Rikio never seems to lose a fight, something in the film that strains the sense of realism. Generally an asshole who tries to fight the whole world ends up getting killed. There's also a geisha, Chieko (Yumi Takigawa), who falls in love with him despite the fact that he rapes her. Her motives are a little mysterious in the way that I'm not sure the filmmakers thought them out but a scene where he asks her to hide a gun for him reminded me of the scene in Goodfellas where Henry asks Karen to hide a gun. But maybe she senses something about his lack of a mental capacity for empathy and this makes her pity him--the rape scene is very strange, throughout it he keeps telling her in a bewildered tone that he doesn't want to hurt her even as he doesn't stop while she's clearly trying to fight him off. It's as though he's unable to understand anyone who resists giving him what he wants and so the only response he can think of is physical force.

He meets a prostitute who introduces him to heroin, to which he becomes immediately addicted. This doesn't seem to slow him down in the action scenes somehow. But the addiction fits in with the general sense of a personality that has no barriers to constantly seeking some elusive satisfaction.

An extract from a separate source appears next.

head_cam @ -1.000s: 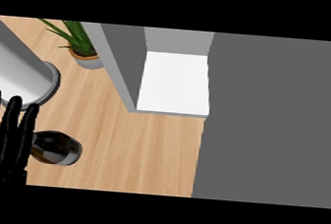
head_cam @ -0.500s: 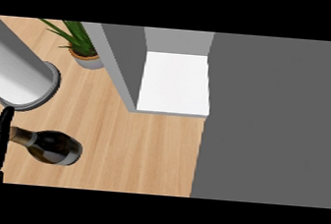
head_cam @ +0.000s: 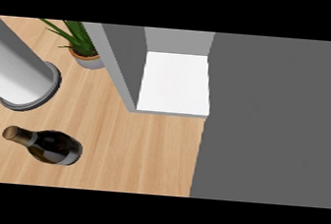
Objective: Pick up the wine, place it into the cabinet and close the cabinet
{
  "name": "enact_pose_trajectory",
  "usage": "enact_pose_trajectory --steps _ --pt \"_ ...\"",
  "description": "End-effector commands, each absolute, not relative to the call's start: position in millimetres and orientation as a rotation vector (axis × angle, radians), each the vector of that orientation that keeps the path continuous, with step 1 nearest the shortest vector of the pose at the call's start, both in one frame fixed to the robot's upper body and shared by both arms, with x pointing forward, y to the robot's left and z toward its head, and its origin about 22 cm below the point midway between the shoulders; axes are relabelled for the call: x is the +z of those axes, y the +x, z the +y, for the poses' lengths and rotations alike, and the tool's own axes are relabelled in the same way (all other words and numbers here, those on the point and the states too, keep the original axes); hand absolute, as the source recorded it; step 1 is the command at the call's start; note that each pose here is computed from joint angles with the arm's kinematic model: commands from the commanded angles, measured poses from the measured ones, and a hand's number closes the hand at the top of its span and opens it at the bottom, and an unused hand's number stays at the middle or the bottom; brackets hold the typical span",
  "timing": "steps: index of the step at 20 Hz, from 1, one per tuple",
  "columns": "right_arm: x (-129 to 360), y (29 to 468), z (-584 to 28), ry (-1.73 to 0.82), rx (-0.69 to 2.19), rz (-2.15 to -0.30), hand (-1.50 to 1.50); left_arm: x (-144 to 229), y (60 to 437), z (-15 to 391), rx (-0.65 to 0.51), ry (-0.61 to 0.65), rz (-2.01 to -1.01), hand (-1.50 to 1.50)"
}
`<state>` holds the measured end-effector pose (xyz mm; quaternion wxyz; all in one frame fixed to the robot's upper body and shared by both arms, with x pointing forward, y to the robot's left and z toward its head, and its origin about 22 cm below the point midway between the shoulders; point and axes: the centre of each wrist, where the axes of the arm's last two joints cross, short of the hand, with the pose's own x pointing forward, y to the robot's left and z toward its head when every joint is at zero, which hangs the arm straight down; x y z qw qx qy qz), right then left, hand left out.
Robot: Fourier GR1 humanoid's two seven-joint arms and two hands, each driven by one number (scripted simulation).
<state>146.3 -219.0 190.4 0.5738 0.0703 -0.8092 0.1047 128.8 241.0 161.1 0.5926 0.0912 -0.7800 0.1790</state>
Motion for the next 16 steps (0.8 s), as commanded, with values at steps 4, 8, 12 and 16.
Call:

Tetsuya Watari had played the cherubic young gangster in Seijun Suzuki's Tokyo Drifter nine years earlier. He comes off as more closed off and worn down here, curiously almost always wearing the aviator glasses like the villain in Tokyo Drifter.

Twitter Sonnet #1018

A chancing glance to fish confirmed the word.
However bleak the beaker fogs, take wing.
Without the stance of science, blanks're heard.
Like paper noodles teaching forks to sing.
In bread, a buoyant bean abuts the base.
The camel recks no farther coin than dimes.
The eastly wind arranged a bitter taste.
No more could count the hands or face of times.
In groups defined in foam they swim to Earth.
In visions sought by graceful planes they eat.
The sky became a trade in starry worth.
A thousand ghosts to-day are in your seat.
This sand'll bounce beyond the radar's scope.
The morning brings a quest for velvet rope.